CS194-26: Project 4

Susan Lin

Objective

In this project, we learned to use Pytorch and Colab to implement a Convolutional Neural Network that would be able to identify faces.

Part 1: Nose Tip

In this part, I used three convolutional layers and two fully connected layers for the architecture.

(conv1): Conv2d(1, 12, kernel_size=(5, 5), stride=(1, 1))
(conv2): Conv2d(12, 28, kernel_size=(5, 5), stride=(1, 1))
(conv3): Conv2d(28, 32, kernel_size=(5, 5), stride=(1, 1))
(pool): MaxPool2d(kernel_size=2, stride=2, padding=0, dilation=1, ceil_mode=False)
(fc1): Linear(in_features=768, out_features=120, bias=True)
(fc2): Linear(in_features=120, out_features=2, bias=True)

Ground-Truth Keypoint Images

Loss

Validation Set is in Orange, Test Set is in Blue

Correctly Detected Images

The output points are in green, the ground-truth points are in red

Incorrectly Detected Images

The output points are in green, the ground-truth points are in red

Because of how small our dataset is, our model is more likely to fail in situations where the nose is more obscure or could be confused by another similar shape. When the face is more straight on, and the nose is in a more visible position, the model is more accurate.
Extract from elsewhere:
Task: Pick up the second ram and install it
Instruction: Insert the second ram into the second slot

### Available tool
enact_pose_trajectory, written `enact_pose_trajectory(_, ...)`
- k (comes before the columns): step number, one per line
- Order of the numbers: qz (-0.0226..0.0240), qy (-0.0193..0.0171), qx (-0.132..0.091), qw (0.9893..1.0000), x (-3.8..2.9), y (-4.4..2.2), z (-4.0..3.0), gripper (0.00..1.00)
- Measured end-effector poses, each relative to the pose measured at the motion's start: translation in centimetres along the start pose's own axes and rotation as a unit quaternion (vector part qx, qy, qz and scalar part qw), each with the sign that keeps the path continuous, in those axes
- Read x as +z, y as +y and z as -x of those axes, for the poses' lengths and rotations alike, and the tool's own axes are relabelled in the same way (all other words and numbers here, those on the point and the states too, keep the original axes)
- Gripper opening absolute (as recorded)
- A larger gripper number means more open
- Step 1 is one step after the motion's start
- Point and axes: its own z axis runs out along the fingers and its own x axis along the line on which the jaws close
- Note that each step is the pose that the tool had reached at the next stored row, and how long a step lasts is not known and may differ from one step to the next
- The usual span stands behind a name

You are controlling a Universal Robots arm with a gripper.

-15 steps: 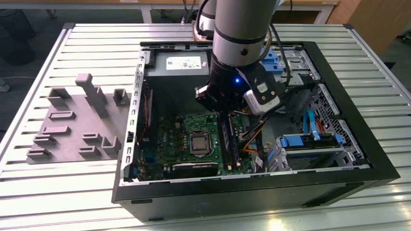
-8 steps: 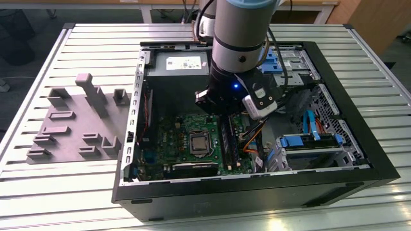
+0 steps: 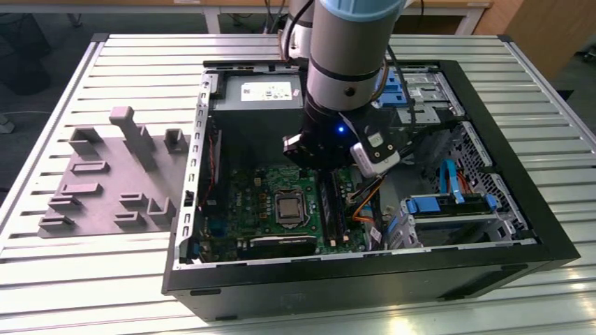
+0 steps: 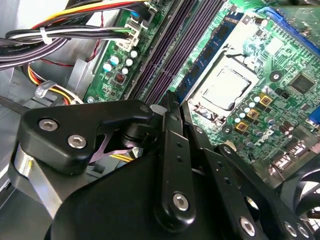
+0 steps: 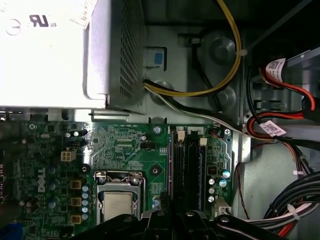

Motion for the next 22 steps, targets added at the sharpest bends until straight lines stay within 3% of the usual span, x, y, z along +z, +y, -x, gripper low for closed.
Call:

Part 2: Full Facial Keypoints Detection

In this part, I used five convolutional layers and two fully connected layers for the architecture. I added a second group of data by augmenting my existing dataset; I randomly rotated each image by -10 to 10 degrees and translating by an offset of 0, 25, 50, 75, or 100. I trained the model for 20 epochs, using an Adam optimizer, and using a learning rate of 0.001.

(conv1): Conv2d(1, 12, kernel_size=(7, 7), stride=(1, 1))
(conv2): Conv2d(12, 18, kernel_size=(5, 5), stride=(1, 1))
(conv3): Conv2d(18, 24, kernel_size=(5, 5), stride=(1, 1))
(conv4): Conv2d(24, 28, kernel_size=(3, 3), stride=(1, 1))
(conv5): Conv2d(28, 32, kernel_size=(3, 3), stride=(1, 1))
(pool): MaxPool2d(kernel_size=2, stride=2, padding=0, dilation=1, ceil_mode=False)
(fc1): Linear(in_features=256, out_features=240, bias=True)
(fc2): Linear(in_features=240, out_features=116, bias=True)

Ground-Truth Keypoint Images

Loss

Validation Set is in Orange, Test Set is in Blue

Correctly Detected Images

Incorrectly Detected Images

Faces that stray further from an average face, are tilted a lot, or are less contrasted are more likely to be detected incorrectly. The more "visible" (head on, distinguishable orientations) a face is, the more likely the model is accurate.

Images of the Filters

First Convolution Layer Filters

Second Convolution Layer Filters

Part 3: Train With Larger Dataset

Conclusion

This was my first time working with Pytorch and Colab -- it was quite interesting!